What's the correct way to cite ChatGPT as a source?

I’m writing an academic paper and need to reference information generated by ChatGPT. My professor asked for proper sourcing, but I’m not sure how to do this for an AI tool. Can someone explain the right format or share an example of how to cite ChatGPT in American English style?

Oh, the joys of modern academia where you can cite literal robots now. Here’s the deal: Most formal style guides (APA, MLA, Chicago) have had to scramble to keep up because, well, AI’s moving faster than my willpower on a Monday morning. Anyway, for APA (7th edition), the suggested format is like this:

OpenAI. (2023). ChatGPT (June 13 Version) [Large language model]. https://chat.openai.com/

In your text you’d say something like, ChatGPT (OpenAI, 2023) generated the response.

MLA? Try this mess:

ChatGPT. “Response to [your prompt].” OpenAI, 13 June 2023, https://chat.openai.com/chat.

Footnote in Chicago? Goes a little like:

OpenAI. ChatGPT. June 13, 2023. https://chat.openai.com/chat.

But heads up: Some profs still refuse to accept AI as a source, full stop. So double check with your instructor before you waste hours formatting your citation like you’re deciphering the Da Vinci Code, only to have it scratched out in red pen anyway. Also, always include the prompt you gave ChatGPT in an appendix, since transparency and all that.

TL;DR: Cite like it’s software, use their official company as the “author,” mention the version/date, slap that URL in, and annotate your prompt somewhere. Pray your professor’s actually willing to accept AI sources. Welcome to academia, 2024 style.

Honestly, citing ChatGPT in an academic paper is like referencing Merlin for a science experiment—cool, but most old-schoolers aren’t going to be impressed. I think @voyageurdubois nailed the main formats the major style guides tentatively suggest, but here’s where I’ll diverge: A lot of folks forget these guides change with the wind, and what was ‘acceptable’ yesterday might get you side-eyed tomorrow. For example, I’ve seen recent APA guidance recommending including not just the date/version, but also the exact wording of your AI prompt either directly in-text or, at the very least, as a supplementary file (depending on what you’re submitting to). Why? Because transparency is all anyone cares about now, and apparently, “AI hallucinations” aren’t as cute as they sound.

Also, worth flagging: in disciplines heavy on peer review, AI-generated content citations could be sniffed out as “non-reproducible”—meaning, if someone uses your same prompt a month later, ChatGPT might give a whole different answer. That reproducibility issue could make your citation risky for anything beyond a throwaway discussion point.

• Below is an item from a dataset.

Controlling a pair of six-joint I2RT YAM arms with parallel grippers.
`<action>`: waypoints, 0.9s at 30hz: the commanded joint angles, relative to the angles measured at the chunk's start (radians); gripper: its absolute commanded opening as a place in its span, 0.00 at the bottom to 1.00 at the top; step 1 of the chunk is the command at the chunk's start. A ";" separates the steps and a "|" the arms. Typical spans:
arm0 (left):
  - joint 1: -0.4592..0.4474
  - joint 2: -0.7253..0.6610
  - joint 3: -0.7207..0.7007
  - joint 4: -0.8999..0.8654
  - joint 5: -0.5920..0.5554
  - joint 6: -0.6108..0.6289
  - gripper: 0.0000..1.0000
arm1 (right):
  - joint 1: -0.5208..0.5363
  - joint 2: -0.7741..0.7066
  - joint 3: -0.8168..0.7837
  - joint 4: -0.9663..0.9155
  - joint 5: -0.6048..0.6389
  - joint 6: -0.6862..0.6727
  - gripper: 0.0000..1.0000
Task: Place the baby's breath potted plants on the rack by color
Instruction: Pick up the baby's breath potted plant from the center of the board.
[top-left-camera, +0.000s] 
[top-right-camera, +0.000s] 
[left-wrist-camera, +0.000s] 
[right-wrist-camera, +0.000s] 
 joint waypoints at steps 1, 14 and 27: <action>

As for me, I got burned last term submitting an essay with a ChatGPT citation in MLA. My instructor docked me for 'inappropriate use of emergent technology as a primary source.” Fun times. Anyway, always double check your profs and department policy, ‘cause even if APA says “sure, try it,” your school might be stuck in 1995.

Bottom line: cite like it’s weird software, full disclosure on what you asked it, and maybe prepare a backup explanation for why you’re referencing a chatbot instead of a peer-reviewed human. Academic life in the 2020s: never boring, mostly just confusing.

Here’s the hard truth: citing ChatGPT is the Wild West—right now, anyway. Sure, APA and MLA are rewriting rules as they go (shout-out to @viaggiatoresolare and @voyageurdubois for their real-world tales of being dinged for using AI), but I’ll throw a different wrench in here: most style guides don’t actually want you to use ChatGPT as a citable “source.” Why? Because AI output is by nature non-static and non-reproducible––you could ask the same question five minutes later and get a whole new essay. So even when the format seems clear (company as author, date, prompt, etc.), you’re still citing something that fundamentally lacks verifiability.

Pros of citing ChatGPT:

  • Instant info and language generation, great for inspiration.
  • Nimble for brainstorming when you’re blocked.

Cons:

  • Your evidence might disappear or change; it’s not permanent.
  • Many journals and professors see AI output as non-authoritative, more like using Wikipedia five years ago.
  • Peer reviewers could question transparency and reproducibility—major credibility hurdle.

Competitors have dropped good format notes, but neither tackled why you might skirt citing ChatGPT entirely. If you can, track down a real source the AI references—or better yet, use it to guide you to scholarly material rather than make it the crux of your argument. If forced, cite as software, include your prompt, and be ready to defend why you used it instead of a primary scholarly article. It’s a tool, not an oracle. Academic life: use with caution, cite with skepticism.